AIM OF THE EXERCISE: From the listing below, extract every line containing "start".

DATA BLOCK:
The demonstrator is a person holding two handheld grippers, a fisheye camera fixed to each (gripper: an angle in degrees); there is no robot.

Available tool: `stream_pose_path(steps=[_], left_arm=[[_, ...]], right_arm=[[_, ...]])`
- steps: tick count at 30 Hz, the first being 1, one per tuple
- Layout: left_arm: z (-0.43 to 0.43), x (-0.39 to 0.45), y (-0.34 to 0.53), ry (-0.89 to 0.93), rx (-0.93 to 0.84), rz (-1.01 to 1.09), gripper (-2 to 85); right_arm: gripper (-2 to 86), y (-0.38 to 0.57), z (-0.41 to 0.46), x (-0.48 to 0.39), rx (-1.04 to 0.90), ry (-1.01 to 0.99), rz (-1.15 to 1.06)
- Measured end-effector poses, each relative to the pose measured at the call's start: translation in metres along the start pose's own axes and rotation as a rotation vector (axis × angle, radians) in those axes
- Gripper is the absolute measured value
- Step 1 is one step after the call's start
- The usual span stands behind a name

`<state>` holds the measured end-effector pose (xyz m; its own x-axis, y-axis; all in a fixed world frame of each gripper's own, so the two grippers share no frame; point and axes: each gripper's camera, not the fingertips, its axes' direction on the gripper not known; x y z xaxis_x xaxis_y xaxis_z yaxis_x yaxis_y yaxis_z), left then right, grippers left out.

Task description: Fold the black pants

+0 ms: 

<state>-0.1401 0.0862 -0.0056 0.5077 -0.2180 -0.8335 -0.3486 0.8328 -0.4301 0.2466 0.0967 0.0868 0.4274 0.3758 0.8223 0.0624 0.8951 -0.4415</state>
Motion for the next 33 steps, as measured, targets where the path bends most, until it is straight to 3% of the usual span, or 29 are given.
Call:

EXERCISE RESULT:
- Measured end-effector poses, each relative to the pose measured at the call's start: translation in metres along the start pose's own axes and rotation as a rotation vector (axis × angle, radians) in those axes
- Step 1 is one step after the call's start

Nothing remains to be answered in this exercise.